* **To do**
Please list all lines of the material below in which the string "region" occurs.

Segment Start: Provided entries

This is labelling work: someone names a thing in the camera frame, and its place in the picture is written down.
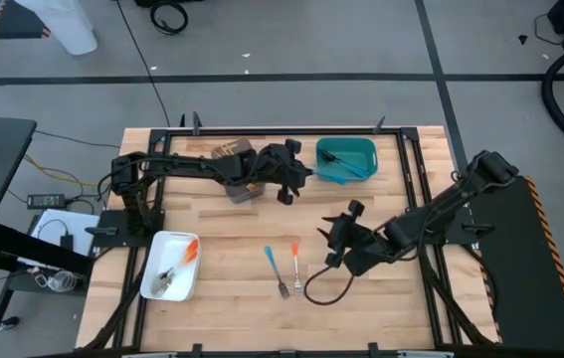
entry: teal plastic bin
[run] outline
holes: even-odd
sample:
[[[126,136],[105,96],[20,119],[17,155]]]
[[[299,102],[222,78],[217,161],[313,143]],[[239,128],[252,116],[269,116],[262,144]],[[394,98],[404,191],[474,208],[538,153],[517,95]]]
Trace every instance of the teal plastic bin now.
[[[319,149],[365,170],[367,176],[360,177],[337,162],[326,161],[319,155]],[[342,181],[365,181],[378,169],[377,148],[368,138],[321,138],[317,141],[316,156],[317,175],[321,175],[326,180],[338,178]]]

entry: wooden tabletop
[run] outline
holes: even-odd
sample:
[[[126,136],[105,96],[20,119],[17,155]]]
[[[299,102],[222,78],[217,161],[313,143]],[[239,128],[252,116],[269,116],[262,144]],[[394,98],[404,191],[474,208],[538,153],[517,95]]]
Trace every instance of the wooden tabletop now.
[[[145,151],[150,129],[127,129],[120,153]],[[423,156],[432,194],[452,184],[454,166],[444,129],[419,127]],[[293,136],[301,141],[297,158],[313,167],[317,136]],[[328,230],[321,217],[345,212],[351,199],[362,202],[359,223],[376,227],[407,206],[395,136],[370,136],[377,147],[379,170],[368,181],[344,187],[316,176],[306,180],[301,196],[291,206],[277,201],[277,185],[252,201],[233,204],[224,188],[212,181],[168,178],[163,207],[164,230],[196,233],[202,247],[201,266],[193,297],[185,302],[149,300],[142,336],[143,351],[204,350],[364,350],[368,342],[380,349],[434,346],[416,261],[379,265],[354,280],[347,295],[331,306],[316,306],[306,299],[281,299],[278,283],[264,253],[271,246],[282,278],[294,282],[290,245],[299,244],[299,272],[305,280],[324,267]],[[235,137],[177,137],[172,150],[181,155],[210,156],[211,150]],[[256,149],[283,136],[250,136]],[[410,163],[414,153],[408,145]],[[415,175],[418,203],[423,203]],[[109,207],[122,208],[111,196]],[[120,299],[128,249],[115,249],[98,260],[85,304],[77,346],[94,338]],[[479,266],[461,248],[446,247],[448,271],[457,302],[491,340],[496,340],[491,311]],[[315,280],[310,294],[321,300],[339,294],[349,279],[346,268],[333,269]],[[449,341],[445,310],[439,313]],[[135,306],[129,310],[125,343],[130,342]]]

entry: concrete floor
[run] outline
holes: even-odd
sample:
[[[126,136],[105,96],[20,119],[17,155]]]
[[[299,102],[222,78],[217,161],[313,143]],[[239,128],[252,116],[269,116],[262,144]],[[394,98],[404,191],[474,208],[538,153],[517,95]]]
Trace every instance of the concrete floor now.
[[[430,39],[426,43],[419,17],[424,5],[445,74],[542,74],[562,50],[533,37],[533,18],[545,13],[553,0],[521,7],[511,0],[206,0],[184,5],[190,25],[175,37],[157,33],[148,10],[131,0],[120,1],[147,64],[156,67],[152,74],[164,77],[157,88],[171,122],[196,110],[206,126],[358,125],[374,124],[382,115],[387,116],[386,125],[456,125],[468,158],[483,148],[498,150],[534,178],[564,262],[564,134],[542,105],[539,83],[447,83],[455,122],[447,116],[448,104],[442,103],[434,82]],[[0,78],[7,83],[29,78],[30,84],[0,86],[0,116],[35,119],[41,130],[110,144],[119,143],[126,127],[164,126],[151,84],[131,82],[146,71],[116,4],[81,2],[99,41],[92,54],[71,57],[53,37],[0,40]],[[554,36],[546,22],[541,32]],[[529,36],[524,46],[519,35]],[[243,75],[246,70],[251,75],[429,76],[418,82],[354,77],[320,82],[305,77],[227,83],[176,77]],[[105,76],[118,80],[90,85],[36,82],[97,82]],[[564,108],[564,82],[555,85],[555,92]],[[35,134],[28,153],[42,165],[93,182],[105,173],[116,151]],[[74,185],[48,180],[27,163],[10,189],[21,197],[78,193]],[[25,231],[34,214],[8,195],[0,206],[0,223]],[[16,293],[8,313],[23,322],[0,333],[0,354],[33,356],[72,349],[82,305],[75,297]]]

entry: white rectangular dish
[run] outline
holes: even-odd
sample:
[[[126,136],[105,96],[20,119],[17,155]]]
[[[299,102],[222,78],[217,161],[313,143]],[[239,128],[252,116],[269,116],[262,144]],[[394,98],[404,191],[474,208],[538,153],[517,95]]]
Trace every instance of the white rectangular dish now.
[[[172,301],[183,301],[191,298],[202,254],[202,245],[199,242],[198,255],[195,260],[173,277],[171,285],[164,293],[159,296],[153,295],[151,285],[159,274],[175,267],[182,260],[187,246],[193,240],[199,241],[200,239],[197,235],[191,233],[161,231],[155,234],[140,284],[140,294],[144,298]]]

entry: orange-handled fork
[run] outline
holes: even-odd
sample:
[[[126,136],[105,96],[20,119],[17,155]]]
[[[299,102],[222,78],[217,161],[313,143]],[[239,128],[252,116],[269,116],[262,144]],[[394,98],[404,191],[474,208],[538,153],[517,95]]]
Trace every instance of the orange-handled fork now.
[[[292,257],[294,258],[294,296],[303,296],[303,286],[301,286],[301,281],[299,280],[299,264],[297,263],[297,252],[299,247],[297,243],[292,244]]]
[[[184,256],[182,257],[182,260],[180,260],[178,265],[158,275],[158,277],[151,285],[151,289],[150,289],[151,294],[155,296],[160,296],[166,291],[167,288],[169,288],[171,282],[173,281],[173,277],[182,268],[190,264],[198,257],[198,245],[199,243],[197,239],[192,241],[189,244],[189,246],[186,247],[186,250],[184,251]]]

Segment End: Provided entries
Segment Start: Provided entries

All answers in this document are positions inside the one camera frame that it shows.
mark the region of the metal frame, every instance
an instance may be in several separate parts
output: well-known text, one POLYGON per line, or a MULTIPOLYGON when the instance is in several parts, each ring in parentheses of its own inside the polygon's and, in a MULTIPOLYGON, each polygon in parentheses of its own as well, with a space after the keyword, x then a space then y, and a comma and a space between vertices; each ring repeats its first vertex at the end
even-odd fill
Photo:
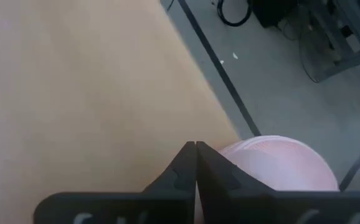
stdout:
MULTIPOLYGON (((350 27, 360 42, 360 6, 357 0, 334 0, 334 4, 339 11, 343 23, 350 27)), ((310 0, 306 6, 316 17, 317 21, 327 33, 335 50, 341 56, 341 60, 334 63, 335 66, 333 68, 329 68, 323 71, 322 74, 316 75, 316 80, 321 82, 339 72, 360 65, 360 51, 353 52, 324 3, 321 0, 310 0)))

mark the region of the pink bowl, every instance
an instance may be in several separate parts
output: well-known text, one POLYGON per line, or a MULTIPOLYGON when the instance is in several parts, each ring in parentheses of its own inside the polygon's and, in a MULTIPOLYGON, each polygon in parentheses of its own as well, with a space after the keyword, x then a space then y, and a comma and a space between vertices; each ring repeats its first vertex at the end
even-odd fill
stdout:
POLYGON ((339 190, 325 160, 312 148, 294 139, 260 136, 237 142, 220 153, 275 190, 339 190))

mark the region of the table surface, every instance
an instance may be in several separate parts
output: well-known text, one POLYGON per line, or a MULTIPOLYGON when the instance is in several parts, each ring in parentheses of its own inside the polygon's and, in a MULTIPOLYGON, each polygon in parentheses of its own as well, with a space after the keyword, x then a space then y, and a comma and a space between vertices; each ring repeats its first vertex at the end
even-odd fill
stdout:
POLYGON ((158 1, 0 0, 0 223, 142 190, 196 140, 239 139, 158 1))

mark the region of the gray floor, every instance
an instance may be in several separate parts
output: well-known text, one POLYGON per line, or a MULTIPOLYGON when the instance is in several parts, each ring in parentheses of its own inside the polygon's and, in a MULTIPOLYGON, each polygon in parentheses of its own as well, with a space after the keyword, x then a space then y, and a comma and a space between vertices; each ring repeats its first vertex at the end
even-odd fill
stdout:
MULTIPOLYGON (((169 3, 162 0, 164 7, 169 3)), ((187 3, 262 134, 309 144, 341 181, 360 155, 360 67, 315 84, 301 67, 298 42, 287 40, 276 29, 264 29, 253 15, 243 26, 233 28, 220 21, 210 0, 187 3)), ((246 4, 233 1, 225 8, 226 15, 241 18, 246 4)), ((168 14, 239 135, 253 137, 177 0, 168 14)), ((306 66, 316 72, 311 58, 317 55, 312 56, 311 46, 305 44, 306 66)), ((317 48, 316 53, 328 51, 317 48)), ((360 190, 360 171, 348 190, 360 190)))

Segment End: Provided entries

* **Completed task**
mark the region of the metal frame, every instance
mark the region of the pink bowl, every instance
mark the region of the table surface, every instance
mark the region of the gray floor, every instance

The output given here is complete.